Closed sbrus89 closed 2 weeks ago
@matthewhoffman and @akturner, I thought I'd tag you on this since it touches the framework, even though this is apparently the first usage of mpas_pool_copy_pool
in E3SM.
great, thanks @sbrus89
@erinethomas and @darincomeau, would you mind taking a look at the framework changes in this PR just in case you see any issues from the sea ice side?
Repeating post from https://github.com/E3SM-Ocean-Discussion/E3SM/pull/87#issuecomment-2037271385
Passes nightly test suite and compares bfb with master branch point on chicoma with optimized gnu and chrysalis with optimized intel. Also passes nighty test suite with debug gnu on chicoma. Note this includes a series of RK4 tests:
00:34 PASS ocean_global_ocean_Icos240_WOA23_RK4_performance_test
01:40 PASS ocean_global_ocean_Icos240_WOA23_RK4_restart_test
01:20 PASS ocean_global_ocean_Icos240_WOA23_RK4_decomp_test
01:20 PASS ocean_global_ocean_Icos240_WOA23_RK4_threads_test
In E3SM, passes
./create_test SMS_Ln9.T62_oQU240.GMPAS-IAF.chrysalis_gnu
./create_test SMS_Ln9.T62_oQU240.GMPAS-IAF.chrysalis_intel
Repeating post from https://github.com/E3SM-Ocean-Discussion/E3SM/pull/87#issuecomment-2037271385. Note these tests all do not use LTS.

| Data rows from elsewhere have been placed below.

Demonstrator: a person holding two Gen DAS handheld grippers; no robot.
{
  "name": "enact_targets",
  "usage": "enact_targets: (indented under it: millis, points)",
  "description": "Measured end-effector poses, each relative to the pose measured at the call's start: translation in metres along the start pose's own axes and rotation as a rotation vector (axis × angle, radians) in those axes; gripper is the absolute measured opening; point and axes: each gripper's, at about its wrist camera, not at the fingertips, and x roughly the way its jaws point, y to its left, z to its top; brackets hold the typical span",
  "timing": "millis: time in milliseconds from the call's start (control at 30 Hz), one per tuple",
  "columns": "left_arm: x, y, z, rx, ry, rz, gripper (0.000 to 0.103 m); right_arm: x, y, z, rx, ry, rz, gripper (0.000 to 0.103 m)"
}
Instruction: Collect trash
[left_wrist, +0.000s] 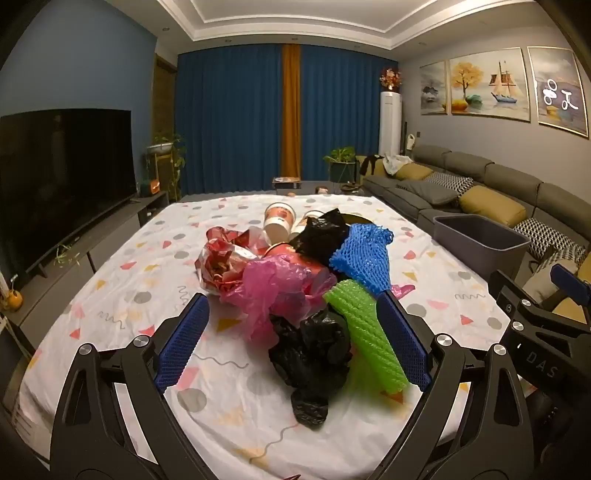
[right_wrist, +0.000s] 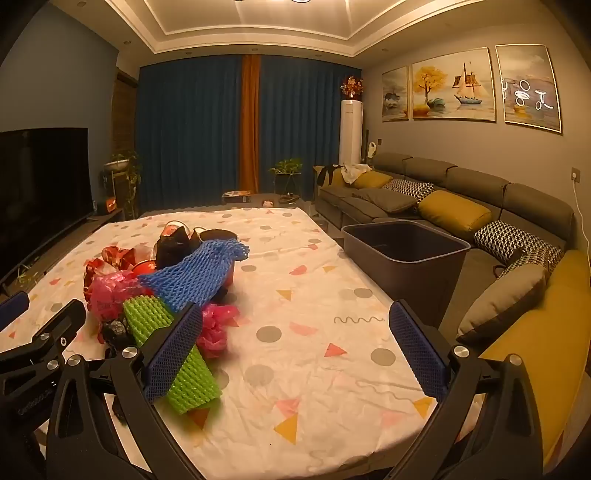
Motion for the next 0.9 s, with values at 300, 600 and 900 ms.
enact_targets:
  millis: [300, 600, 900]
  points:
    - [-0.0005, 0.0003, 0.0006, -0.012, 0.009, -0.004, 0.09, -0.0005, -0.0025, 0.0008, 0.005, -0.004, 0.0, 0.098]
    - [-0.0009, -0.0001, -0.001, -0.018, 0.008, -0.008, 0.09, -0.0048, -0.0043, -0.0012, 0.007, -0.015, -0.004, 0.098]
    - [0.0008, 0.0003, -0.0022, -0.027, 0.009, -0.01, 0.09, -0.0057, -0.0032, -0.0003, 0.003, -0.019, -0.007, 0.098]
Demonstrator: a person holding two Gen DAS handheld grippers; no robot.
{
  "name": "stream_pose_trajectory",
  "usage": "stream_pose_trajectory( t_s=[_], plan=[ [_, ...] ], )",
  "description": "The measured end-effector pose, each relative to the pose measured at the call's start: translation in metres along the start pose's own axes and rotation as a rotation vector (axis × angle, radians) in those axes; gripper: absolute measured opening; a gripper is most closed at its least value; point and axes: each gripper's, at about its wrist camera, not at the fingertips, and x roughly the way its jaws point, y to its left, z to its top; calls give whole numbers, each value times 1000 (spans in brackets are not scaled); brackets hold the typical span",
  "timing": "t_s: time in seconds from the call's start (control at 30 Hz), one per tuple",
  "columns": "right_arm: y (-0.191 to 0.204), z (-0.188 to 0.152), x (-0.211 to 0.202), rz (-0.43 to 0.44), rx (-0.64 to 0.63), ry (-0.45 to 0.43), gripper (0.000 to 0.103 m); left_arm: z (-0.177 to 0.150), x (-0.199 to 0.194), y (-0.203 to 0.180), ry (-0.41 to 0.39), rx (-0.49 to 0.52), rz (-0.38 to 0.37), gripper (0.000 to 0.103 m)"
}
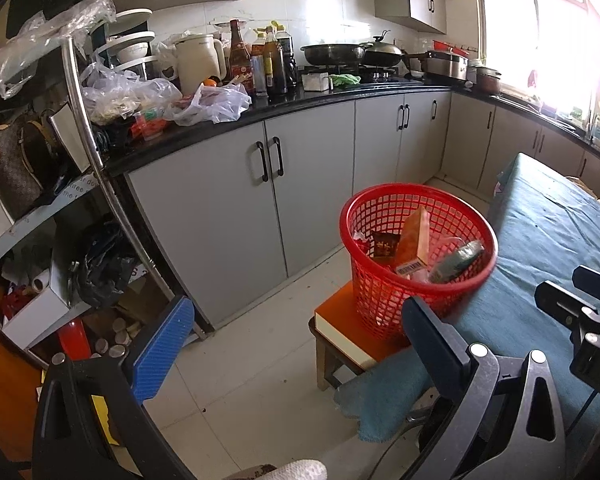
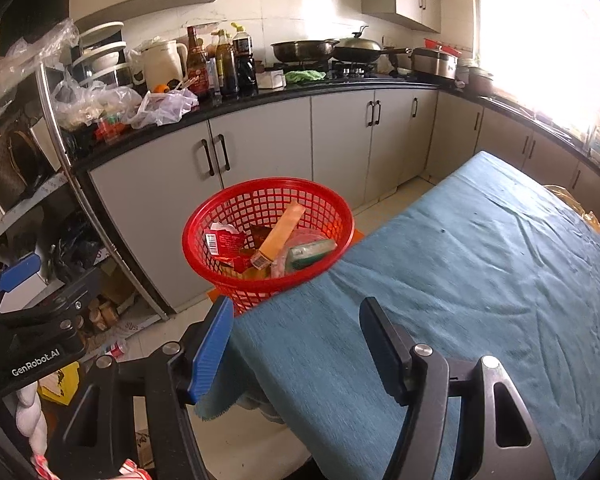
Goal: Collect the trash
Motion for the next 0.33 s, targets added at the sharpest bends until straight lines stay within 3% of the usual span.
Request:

Passes nightly test suite and compares bfb with master branch point on chicoma with optimized gnu and chrysalis with optimized intel. Also passes nighty test suite with debug gnu on chicoma. Note this includes a series of RK4 tests:
00:34 PASS ocean_global_ocean_Icos240_WOA23_RK4_performance_test
01:40 PASS ocean_global_ocean_Icos240_WOA23_RK4_restart_test
01:20 PASS ocean_global_ocean_Icos240_WOA23_RK4_decomp_test
01:20 PASS ocean_global_ocean_Icos240_WOA23_RK4_threads_test
In E3SM, passes
./create_test SMS_Ln9.T62_oQU240.GMPAS-IAF.chrysalis_gnu
./create_test SMS_Ln9.T62_oQU240.GMPAS-IAF.chrysalis_intel
@xylar and @matthewhoffman these changes are only used by the ocean core, and only for RK4 and LTS timestepping. I think you are safe with a visual review, as I tried to be thorough in my testing of RK4 and LTS and saw BFB results.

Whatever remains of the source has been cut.